Alexandra Schifferli1,2*
Franco Cavalli3Bertrand Godeau4
Howard A. Liebman5
Mike Recher6Paul Imbach2Thomas Kühne1,2 on behalf of the Intercontinental Cooperative ITP Study Group- 1Department of Hematology/Oncology, University Children's Hospital Basel, Basel, Switzerland
- 2Intercontinental Cooperative Immune thrombocytopenia (ITP) Study Group, Basel, Switzerland
- 3Lymphoma Unit, Oncology Institute of Southern Switzerland, Bellinzona, Switzerland
- 4Centre de Référence des Cytopénies Auto-Immunes de l'Adulte, Service de Médecine Interne, CHU Henri Mondor, AP-HP, Université Paris-Est Créteil, Créteil, France
- 5Jane Anne Nohl Division of Hematology, Department of Medicine, Keck School of Medicine, University of Southern California, Los Angeles, CA, United States
- 6Medical Outpatient Clinic and Immunodeficiency Laboratory, Department of Biomedicine, University Hospital and University Basel, Basel, Switzerland
The pathogenesis of immune thrombocytopenia (ITP) is increasingly being elucidated, and its etiology is becoming more frequently identified, leading to a diagnostic shift from primary to secondary ITP. The overlap between autoimmunity, immunodeficiency, and cancer is evident, implying more interdisciplinarity in daily care. This mini-review is based on an expert meeting on ITP organized by the Intercontinental Cooperative ITP Study Group and presents the challenges of hematologists in understanding and investigating “out of the box” concepts associated with ITP.
Introduction
The triennial Intercontinental Cooperative ITP Study Group (ICIS) expert meeting on immune thrombocytopenia (ITP) was held for the sixth time in September 2019 in Locarno, Switzerland, where scientists and clinicians of pediatric and adult hematology, oncology, immunology, and genetics shared their ideas, experiences, and research findings to critically assess open questions and launch future joint projects (www.itpbasel.ch).

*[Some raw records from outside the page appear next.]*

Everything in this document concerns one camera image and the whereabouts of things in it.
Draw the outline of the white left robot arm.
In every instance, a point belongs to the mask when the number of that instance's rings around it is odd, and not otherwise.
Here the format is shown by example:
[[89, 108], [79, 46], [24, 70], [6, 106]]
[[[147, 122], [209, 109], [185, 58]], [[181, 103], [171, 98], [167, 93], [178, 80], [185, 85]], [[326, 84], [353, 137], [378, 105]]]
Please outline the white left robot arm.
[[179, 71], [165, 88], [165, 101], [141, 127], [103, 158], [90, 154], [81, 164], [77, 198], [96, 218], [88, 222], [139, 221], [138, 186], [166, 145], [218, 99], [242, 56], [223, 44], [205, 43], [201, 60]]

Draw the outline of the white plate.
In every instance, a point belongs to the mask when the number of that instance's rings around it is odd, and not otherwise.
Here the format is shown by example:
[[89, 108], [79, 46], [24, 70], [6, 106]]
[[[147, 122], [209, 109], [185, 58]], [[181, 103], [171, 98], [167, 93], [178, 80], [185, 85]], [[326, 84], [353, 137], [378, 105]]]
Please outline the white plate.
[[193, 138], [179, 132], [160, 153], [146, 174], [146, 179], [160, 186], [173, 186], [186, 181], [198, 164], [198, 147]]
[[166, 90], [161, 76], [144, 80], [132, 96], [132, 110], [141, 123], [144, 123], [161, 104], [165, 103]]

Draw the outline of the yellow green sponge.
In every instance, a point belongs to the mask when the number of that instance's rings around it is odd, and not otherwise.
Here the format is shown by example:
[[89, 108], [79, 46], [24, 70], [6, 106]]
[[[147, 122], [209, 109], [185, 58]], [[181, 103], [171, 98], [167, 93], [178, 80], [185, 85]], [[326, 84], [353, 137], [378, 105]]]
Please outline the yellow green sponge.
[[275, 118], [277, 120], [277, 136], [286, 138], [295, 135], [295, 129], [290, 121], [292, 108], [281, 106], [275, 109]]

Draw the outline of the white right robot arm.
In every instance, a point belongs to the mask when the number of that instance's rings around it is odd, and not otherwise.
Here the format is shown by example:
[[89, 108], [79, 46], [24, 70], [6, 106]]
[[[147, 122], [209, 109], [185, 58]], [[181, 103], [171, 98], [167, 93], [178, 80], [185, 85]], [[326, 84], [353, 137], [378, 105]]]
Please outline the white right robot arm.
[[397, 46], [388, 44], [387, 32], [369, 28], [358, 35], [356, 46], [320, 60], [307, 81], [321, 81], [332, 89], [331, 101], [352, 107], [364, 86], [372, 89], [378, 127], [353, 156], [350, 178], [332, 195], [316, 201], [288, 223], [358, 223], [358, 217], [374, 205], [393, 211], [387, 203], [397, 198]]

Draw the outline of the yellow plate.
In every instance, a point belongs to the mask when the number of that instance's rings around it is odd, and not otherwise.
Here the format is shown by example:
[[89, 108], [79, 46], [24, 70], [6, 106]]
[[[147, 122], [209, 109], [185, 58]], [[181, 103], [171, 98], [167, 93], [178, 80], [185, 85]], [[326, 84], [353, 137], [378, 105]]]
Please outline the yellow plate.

In the present mini-review, we discuss current approaches to understand ITP, following the paradigm “looking out of the box,” which aim to summarize some analogies and bridges between autoimmunity, infection, immunodeficiency, and cancer. It is without a doubt that the comprehension of pathophysiological overlap condition will help develop new targeted therapies.
The ITP Syndrome
ITP is an autoimmune bleeding disorder caused by various etiologies, which is characterized by increased platelet destruction and impaired production, resulting in a decreased platelet count. Primary ITP is idiopathic, whereas secondary ITP is linked to an underlying condition (1). The rate of secondary ITP in children has not been studied in detail but is assumed to be rare (2.4%) (2, 3). In adults, ~18–38% of ITP patients have an underlying disease, comorbid condition, and/or comedication, making the diagnosis of secondary ITP more probable (2, 4). Secondary ITP is known to be caused by systemic autoimmune disorders, primary or secondary immunodeficiency, infectious diseases, paraneoplastic syndromes (e.g., lymphomas and other malignancies), and drug-dependent antibodies (5).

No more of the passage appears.